Interpersonal Psychotherapy: An IPT model of depression
- Predisposing factors (e.g., early childhood IP experiences, personality factors, biology, inadequate attachments) place a person at increased risk of developing depression.
- Current IP/social factors (IP loss or disruption, PLUS inadequate social support) cause and maintain acute depressive symptoms
Interpersonal psychotherapy: IPT model for psychotherapeutic change
- focus is on CURRENT SOCIAL RELATIONSHIPS as an agent for change
- symptom reduction is thought to occur by helping the person better manage the IP problems associated with depressive symptoms AND helping the person access social support
IPT Interventions
- “Common techniques” - provision of support and reassurance, empathy, warmth, clarification questions
- Communication analysis and Interpersonal incidents (“tell me about the last fight you had with your partner”)
- Recognising and communicating affect
Behavioural Models
- Focus not on person’s cognition but on person’s behaviours as cause for depression
- Behavioural models can be strict type and focus solely on Stimulus-Response pairing in learning (classical and operant conditioning), including learning of maladaptive behaviours/symptoms - with no role for cognitive mediation.

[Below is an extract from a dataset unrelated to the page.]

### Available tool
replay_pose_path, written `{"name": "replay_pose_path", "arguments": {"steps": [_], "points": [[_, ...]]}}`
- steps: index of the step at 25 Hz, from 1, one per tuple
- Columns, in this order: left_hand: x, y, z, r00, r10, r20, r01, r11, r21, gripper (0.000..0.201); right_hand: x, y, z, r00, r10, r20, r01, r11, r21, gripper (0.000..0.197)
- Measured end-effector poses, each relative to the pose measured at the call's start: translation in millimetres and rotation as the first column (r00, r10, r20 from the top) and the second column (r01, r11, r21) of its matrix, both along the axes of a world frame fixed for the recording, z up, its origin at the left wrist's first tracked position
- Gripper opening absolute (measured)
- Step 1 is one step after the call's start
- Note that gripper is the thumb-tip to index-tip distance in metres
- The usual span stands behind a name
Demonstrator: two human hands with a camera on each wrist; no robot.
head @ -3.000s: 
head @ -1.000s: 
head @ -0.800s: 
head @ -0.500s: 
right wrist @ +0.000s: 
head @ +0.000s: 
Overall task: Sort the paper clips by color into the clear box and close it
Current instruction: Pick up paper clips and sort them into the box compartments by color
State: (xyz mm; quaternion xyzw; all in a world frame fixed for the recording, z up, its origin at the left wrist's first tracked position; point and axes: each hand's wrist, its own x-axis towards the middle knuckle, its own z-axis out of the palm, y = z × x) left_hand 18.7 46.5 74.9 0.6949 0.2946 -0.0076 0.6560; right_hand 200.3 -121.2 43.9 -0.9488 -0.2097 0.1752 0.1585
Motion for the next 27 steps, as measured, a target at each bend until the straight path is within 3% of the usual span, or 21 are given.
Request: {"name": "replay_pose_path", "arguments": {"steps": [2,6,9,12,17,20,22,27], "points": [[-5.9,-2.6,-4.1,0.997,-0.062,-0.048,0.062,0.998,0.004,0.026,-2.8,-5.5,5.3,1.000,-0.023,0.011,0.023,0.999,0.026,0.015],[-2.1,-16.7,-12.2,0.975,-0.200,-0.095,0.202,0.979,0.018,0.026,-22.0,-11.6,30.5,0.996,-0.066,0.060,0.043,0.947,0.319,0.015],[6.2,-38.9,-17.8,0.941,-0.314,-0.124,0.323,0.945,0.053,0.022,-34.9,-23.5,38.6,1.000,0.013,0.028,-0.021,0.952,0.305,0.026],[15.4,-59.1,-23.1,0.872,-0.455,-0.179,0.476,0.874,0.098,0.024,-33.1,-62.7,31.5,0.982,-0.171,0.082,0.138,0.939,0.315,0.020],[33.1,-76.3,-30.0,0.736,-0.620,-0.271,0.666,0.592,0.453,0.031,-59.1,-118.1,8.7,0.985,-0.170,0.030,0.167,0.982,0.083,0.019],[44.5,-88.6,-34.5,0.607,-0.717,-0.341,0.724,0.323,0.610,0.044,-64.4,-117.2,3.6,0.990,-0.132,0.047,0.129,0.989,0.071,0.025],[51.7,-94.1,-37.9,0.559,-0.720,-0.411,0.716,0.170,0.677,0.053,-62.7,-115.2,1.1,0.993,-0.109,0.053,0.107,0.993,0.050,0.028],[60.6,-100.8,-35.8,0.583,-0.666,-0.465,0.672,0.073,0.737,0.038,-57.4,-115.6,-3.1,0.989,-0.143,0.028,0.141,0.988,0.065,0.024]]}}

- more contemporary behavioural models allow a role for the internal experience of the person in causing and maintaining symptoms
Behaviour model Intervention
- Scheduling Pleasant Events - technique meant to restore intrinsic rewards of daily life, e.g., use of weekly activity schedule
- Structured Problem-Solving
- Assertiveness Training -for people being bullied and are too passive
- Social Skills Training
- For more anxiety based disorders (e.g., phobias)
- Systematic desensitisation/Exposure therapy
- Relaxation Training
Cognitive Behavioural Models
- “for there is nothing either good or bad, but thinking makes it so” -Shakespeare in Hamlet
- How we interpret things
- Cognition/beliefs affect mood and behaviour; INACCURATE or DISTORTED cognitions/beliefs can lead to psychological dysfunction
- CBT also incorporates much of the behavioural approach in conceptualisation and treatment
CBT: The ABCs of a mood - the role of beliefs and appraisals
Activating Event -> Beliefs-> Consequence
CBT Interventions
- CBT therapists would attempt to intervene at both
- the level of belief
- behavioural consequence
- A primary cognitive-based intervention is Cognitive Restructuring
Cognitive Restructuring
- Identify and challenge distorted beliefs - Where is the distortion? “What is the evidence?”
- Assists client in:
- identifying the negative automatic thoughts (NATs)

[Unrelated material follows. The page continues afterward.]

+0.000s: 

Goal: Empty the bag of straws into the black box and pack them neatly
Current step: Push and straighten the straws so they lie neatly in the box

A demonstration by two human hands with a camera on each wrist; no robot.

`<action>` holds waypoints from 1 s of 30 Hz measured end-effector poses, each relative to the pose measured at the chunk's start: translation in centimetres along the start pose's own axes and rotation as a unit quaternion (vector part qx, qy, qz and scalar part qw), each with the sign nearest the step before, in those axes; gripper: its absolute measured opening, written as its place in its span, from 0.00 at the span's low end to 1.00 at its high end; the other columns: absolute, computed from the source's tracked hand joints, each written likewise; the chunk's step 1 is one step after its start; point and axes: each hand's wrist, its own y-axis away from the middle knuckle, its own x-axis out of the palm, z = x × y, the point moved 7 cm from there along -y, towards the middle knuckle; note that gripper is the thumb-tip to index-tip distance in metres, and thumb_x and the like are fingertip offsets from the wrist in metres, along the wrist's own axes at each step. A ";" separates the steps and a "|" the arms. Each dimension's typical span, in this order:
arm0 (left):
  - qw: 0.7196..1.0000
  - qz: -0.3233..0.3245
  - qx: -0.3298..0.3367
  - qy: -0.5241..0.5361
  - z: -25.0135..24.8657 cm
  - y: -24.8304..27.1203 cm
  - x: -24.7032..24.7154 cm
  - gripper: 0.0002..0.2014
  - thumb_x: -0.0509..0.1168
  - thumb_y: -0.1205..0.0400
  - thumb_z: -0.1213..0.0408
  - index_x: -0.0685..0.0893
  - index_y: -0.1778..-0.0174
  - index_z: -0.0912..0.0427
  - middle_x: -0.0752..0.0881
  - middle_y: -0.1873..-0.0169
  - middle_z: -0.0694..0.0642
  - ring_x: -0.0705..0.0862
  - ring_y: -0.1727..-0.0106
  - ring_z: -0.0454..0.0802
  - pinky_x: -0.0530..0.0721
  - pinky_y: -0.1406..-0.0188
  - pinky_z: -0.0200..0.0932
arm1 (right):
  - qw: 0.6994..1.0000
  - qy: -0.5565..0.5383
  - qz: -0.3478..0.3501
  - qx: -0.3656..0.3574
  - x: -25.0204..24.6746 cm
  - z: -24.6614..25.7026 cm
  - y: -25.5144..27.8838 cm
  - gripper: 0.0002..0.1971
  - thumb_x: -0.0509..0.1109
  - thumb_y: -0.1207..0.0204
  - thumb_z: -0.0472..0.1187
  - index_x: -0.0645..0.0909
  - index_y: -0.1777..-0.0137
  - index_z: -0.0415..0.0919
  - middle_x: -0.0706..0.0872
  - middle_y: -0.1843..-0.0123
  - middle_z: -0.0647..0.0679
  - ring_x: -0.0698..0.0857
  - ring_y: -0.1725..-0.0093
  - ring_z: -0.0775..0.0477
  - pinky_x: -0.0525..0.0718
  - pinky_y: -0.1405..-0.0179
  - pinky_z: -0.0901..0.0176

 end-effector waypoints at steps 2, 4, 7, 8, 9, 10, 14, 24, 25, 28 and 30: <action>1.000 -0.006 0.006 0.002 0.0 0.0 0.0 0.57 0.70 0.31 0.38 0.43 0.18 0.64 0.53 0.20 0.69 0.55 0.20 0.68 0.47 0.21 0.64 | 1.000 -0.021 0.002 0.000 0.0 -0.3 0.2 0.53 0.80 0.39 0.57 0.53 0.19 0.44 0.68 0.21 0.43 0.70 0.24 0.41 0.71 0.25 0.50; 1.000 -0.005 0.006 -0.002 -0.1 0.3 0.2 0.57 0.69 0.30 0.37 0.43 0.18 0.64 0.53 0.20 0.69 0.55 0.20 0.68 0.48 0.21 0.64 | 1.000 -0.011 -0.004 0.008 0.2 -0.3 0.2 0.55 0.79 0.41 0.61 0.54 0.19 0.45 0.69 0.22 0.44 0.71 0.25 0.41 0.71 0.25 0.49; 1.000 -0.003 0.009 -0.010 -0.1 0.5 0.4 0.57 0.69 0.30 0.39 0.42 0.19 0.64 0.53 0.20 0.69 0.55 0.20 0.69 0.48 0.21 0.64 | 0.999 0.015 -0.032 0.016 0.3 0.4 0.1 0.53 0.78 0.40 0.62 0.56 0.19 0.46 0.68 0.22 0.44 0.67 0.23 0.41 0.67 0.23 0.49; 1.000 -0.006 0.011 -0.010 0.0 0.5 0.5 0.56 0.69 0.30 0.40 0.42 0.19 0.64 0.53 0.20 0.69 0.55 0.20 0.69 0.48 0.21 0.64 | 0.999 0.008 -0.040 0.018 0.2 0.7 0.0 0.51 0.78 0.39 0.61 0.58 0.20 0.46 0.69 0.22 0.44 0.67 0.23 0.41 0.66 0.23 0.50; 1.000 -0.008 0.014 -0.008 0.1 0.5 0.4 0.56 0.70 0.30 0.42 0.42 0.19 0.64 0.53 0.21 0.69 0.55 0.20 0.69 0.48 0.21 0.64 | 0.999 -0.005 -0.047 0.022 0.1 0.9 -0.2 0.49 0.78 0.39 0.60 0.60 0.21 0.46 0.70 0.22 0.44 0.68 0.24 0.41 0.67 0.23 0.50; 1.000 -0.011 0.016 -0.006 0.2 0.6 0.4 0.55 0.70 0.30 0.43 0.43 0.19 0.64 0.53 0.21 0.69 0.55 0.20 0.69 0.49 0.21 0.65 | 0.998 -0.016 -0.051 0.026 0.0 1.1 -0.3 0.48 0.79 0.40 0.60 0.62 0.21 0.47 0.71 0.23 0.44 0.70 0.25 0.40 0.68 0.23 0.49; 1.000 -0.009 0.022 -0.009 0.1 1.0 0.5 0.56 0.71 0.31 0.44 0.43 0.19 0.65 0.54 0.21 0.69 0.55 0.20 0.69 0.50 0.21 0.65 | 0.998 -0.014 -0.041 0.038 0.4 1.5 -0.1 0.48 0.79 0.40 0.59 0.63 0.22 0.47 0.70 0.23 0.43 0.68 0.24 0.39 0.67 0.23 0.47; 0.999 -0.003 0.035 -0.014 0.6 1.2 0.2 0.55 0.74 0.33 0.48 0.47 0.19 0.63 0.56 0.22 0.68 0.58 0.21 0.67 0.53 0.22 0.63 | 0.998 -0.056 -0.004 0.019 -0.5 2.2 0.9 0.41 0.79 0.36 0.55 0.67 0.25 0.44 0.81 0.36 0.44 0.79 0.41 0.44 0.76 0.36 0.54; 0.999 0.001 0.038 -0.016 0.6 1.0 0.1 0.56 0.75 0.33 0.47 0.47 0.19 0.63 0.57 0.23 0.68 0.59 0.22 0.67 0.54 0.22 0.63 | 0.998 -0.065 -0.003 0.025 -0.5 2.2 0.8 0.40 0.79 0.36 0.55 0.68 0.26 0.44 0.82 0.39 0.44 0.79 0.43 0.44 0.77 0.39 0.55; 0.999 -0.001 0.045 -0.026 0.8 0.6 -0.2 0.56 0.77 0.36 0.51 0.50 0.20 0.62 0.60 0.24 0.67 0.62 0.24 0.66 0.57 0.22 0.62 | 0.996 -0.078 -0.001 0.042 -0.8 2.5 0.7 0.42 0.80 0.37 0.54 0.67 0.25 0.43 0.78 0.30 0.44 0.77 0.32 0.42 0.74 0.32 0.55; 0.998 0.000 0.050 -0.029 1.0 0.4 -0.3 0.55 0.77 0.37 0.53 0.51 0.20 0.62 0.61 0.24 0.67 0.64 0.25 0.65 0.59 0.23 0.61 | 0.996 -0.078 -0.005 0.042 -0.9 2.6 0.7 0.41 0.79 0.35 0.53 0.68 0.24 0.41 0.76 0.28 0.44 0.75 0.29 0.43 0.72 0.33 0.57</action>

- becoming more aware of NATs as they happen
- ultimately change the habitual dysfunctional thought patterns
Cognitive Restructuring: nuts and bolts
- Client asked to describe situation in which they became upset
- Identify which emotion (mad, sad, scared)
- Rate the intensity of the emotion
- Write down all thoughts that occurred just before and during the distress
- With therapist’s assistance, identify the thoughts likely related to the distress, and challenge them in one or more ways.
What is a schema?
A bias to the way people think
-In CBT interventions the therapist would give you homework to help stop your negative schema
What are randomised clinical trials (RCT)?
- Where all participants have a diagnosis
- Generally have a treatment and no-treatment condition
Why might diverse therapies produce similar outcomes?
- Different paths to the same goal?
- Interestingly, most therapies involve:
- A therapeutic relationship, “Warm support, reassurance, suggestion, credibility, therapist attention”
- Encouraging accurate identification and expression of emotion
- Instilling hope and expectation for improvement
- Exposing people to their fears
- improving client perceptions of their own effectiveness
- improving insight into problems
Final thoughts
- Helping people change is complex, challenging and rewarding
- Complex…many factors contribute to causing and maintaining problems
- Challenging…by the time they enter therapy behaviour patterns can be very entrenched. Clients may be in a great deal of distress
- Rewarding…to be present at, and contribute to, a time of positive change in a person’s life.